Hanging at the Highland Games


What does a Scotsman wear under his kilt?

A nappy, apparently.

Well, okay, admittedly that was only one (very, very young and thus massively appropriate) punter, but I was surprised to see it nonetheless. Kilts, bagpipes and haggis have been the order of the day, as the fam and I have had the great pleasure of strolling around the annual Highland Games – a day of Scottish festivities – right here in the middle of the mountains at Canmore.

It’s like walking through the soundtrack of Braveheart, or soundtrackS, to be accurate; there’s about a billion players doing their thing for rather stoney-faced adjudicators, in what seems to be a non-televised version of So You Think You Can Bagpipe?
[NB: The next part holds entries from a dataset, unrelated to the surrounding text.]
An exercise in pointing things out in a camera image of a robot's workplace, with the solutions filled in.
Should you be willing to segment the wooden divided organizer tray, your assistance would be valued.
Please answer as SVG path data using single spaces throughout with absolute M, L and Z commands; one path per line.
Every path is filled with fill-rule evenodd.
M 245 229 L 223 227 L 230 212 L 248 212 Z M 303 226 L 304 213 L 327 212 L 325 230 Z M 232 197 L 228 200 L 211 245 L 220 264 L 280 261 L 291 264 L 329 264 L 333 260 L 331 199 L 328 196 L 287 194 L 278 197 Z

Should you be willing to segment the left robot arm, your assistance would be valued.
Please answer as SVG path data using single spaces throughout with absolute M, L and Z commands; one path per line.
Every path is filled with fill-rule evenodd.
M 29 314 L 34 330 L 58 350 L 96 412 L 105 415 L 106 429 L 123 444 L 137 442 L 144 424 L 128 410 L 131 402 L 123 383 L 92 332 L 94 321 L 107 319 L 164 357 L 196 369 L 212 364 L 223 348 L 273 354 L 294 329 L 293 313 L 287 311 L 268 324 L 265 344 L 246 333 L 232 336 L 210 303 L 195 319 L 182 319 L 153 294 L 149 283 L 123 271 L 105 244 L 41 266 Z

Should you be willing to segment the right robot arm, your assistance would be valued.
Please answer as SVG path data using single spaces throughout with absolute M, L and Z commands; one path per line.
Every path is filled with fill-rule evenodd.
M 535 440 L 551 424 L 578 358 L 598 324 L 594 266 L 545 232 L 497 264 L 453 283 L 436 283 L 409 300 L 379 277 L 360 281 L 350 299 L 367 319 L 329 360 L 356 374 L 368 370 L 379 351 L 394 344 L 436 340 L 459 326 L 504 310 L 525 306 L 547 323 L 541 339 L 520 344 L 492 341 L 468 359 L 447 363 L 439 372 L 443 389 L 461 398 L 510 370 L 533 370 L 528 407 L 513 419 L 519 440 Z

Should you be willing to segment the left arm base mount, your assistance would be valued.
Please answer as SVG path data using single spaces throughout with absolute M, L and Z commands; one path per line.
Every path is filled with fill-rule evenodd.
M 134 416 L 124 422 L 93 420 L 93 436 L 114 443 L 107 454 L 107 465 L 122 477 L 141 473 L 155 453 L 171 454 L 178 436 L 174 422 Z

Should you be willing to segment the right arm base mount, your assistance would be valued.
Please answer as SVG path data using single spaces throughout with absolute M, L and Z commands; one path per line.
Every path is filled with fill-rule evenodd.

Then there’s the teachers, coaching their piping/drumming/highland dancing proteges with final tips of encouragement (or in some cases, yelling “NOT LEFT, I SAID RIGHT! RIGHT!”) before their moment of truth, there’s the endless stalls selling kilts, hats and “Bagpipers Parking Space Only: All Others Will Be Prosecuted” signs, and of course, the fenced off section for the Highl

and Games themselves. The round of hammer-throwing we watched – different from hammer throwing in the Olympics – demonstrated the need for the fence, as the entire hammer broke apart on impact, with a long metal stick being hurled into the crowd. It was all I could do to stop from yelling “That’s NOOO how yer throw a hammer!”


Then there’s my favourite part – just kicking back on the lush green grass in the main tent, watching the band play their wicked Scottish jigs and letting the kids dance their Highlanding butts off.

Aye.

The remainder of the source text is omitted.